後半はダンサブルな曲を集めたメドレー。ハードな四つ打ちのビートとエッジのきいたギターのカッティングで始まる「ドミネーター」(第一期の劇伴)が始まると、会場は一気にクラブ・モードに。ターンテーブルの菅野は鮮やかなDJプレイを披露、スクリーンにはスピード感あふれる映像が映し出される。オーケストラのメンバーたちも、会場と一緒になって手拍子を打って盛り上がっていく。

機械には決して作れない音楽

「PSYCHO-PASS サイコパス」のメインテーマの演奏が終わったあと、菅野がマイクを手にして次のように語った。

「今日でコンサートも2日目を迎えたわけですが、日によってお客さんの空気も反応も違います。今日はヴァイオリンやチェロがソロで演奏したとき、客席から自然と拍手が起こりましたね。僕はそれがとてもうれしかった。僕ら音楽家は日々、目に見えないものと対峙しています。“これでいいのかな?”と自問自答しながら、ひとりでひたすら音楽を作っています。だから、お客さんから拍手をいただいて初めて、それが正解だったとわかるわけです。

そういうことって、数字には決して表われないことですよね。「PSYCHO-PASS サイコパス」というアニメには、すべてが数値化され、人間らしさとは何かがわからなくなった世界が描かれていますが、数値化されない部分にこそ真実があるというメッセージが込められているのではないでしょうか。僕らはオーケストラなんていう、言ってみればいちばんコスパの悪い音楽をやっています。けれど、もし皆さんが壁にぶつかって何が正解かわからなくなったとき、僕らの音楽を聴いてください。人間らしさを失わずにいられる手助けになれるんじゃないかと思います」

そして「PSYCHO-PASS サイコパス 3」のメインテーマ曲を演奏し、コンサートは幕を閉じた。スタンディング・オベーションでの鳴りやまない拍手に応え、菅野がステージに登場し、ふたたびマイクを握る。

「テクノロジーの進化によって、AIが人間の仕事を奪うんじゃないかなどと盛んに言われていますが、やっぱり機械にはできないことがあると思います。たとえば今日、この瞬間にしか出せない音、音楽。即興演奏は、今のテクノロジーでは絶対に機械にはできません。僕は死ぬまで機械と戦いたい。人間にしかできない音楽をやっていきたいと思います」

そう言って菅野はピアノに向かい、今日この場で感じたことを即興で音楽にしていく。音楽家が紡ぎ出す音と、それに反応して波打つ聴き手の感情。そのリフレクションは穏やかでありながらも、まばゆいばかりの光で会場を満たした。
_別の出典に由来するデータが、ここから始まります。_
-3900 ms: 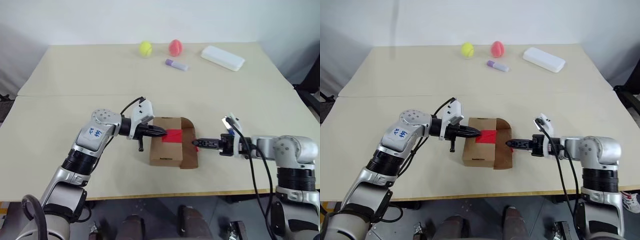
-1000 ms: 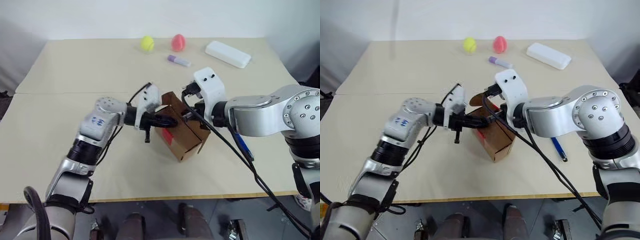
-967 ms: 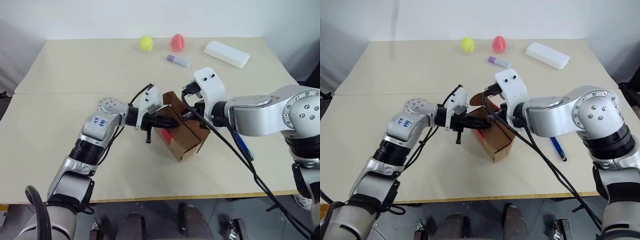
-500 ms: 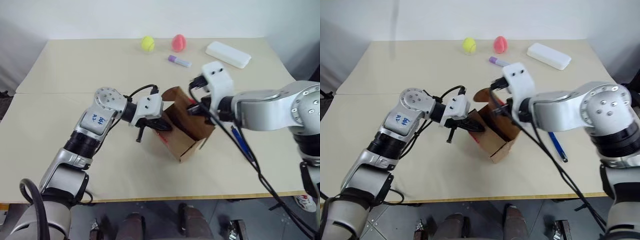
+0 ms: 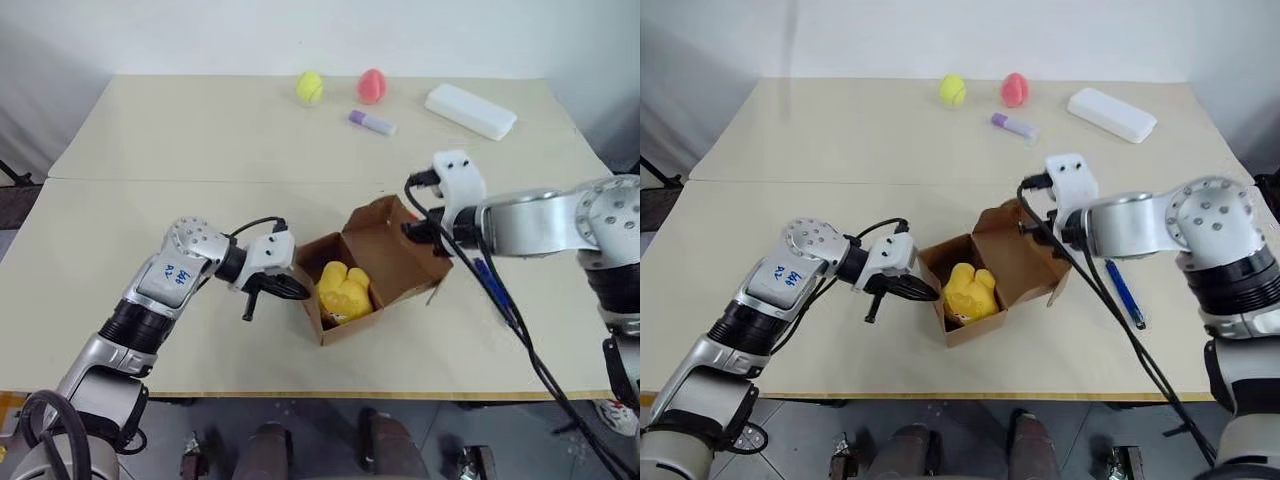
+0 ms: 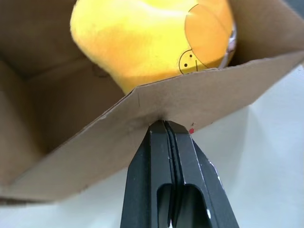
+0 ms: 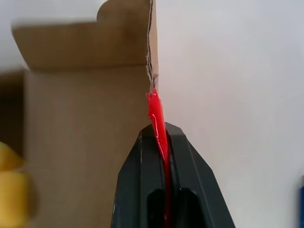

後日、菅野は「全公演終了しましたが、まだ熱が冷めません。今後の僕のコンサートに確実に大きな影響を与えてくれる公演になりました。ご来場いただいたファンの皆さま、すべてのスタッフの皆さま、ありがとうございました!」とコメント。作曲家にとってもファンにとっても、忘れ難いコンサートとなった。